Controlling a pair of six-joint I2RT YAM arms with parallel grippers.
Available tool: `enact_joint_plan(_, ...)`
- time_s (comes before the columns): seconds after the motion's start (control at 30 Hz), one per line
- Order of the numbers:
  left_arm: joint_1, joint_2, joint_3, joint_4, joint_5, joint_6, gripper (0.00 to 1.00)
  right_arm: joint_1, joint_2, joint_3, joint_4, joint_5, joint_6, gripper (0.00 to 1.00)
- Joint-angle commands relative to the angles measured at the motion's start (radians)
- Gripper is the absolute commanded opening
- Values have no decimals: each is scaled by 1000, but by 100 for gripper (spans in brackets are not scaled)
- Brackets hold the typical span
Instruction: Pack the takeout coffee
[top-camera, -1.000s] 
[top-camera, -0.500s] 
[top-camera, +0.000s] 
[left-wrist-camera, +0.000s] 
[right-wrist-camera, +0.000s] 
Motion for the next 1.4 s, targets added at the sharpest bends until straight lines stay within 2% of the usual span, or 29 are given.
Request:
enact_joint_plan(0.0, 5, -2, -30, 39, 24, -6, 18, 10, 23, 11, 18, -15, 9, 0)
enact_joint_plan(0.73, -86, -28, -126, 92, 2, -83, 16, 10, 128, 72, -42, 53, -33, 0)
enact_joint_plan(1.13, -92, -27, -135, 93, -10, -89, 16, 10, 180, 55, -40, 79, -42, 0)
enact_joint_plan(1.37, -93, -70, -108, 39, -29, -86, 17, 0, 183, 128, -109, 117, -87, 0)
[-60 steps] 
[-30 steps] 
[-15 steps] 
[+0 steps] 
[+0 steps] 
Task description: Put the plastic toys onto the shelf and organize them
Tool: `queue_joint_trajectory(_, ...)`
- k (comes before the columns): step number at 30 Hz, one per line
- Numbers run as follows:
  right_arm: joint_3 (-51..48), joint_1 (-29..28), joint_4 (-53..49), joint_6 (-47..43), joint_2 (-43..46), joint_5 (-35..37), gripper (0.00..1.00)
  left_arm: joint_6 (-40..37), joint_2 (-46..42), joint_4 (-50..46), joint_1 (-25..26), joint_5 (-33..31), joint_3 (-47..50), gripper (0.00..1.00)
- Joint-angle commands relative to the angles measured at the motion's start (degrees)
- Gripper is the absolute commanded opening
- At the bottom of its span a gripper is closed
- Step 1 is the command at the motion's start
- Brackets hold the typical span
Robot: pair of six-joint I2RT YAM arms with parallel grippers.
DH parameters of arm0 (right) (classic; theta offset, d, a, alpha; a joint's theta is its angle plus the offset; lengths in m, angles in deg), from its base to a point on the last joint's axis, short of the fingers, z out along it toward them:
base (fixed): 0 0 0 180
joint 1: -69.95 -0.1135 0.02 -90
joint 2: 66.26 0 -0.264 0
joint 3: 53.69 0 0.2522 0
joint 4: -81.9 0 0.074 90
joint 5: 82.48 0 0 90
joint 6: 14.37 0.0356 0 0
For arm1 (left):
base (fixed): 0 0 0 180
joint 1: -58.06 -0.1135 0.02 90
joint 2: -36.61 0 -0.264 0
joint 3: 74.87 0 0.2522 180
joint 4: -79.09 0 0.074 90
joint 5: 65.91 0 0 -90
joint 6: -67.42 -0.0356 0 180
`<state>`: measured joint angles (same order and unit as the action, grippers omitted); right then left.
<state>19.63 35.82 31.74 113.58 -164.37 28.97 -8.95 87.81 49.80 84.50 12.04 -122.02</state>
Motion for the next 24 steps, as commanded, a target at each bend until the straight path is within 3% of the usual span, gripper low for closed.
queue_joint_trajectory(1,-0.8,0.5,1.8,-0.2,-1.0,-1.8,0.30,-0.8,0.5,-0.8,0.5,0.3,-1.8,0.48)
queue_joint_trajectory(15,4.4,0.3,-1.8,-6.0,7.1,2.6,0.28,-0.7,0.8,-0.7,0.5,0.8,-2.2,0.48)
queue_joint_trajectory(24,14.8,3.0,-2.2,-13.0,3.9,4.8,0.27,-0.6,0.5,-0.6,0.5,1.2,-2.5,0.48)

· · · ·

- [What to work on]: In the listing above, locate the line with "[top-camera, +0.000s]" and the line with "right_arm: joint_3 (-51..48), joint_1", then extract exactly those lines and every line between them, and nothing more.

- [Task response]:
[top-camera, +0.000s] 
[left-wrist-camera, +0.000s] 
[right-wrist-camera, +0.000s] 
Motion for the next 1.4 s, targets added at the sharpest bends until straight lines stay within 2% of the usual span, or 29 are given.
Request:
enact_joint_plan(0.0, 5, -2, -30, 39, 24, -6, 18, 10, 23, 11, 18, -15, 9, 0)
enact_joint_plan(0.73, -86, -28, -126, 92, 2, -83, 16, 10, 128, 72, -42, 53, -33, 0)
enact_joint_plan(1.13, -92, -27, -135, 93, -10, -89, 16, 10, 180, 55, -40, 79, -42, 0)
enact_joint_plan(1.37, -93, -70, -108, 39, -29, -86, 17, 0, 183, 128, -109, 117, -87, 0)
[-60 steps] 
[-30 steps] 
[-15 steps] 
[+0 steps] 
[+0 steps] 
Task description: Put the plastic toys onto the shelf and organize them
Tool: `queue_joint_trajectory(_, ...)`
- k (comes before the columns): step number at 30 Hz, one per line
- Numbers run as follows:
  right_arm: joint_3 (-51..48), joint_1 (-29..28), joint_4 (-53..49), joint_6 (-47..43), joint_2 (-43..46), joint_5 (-35..37), gripper (0.00..1.00)

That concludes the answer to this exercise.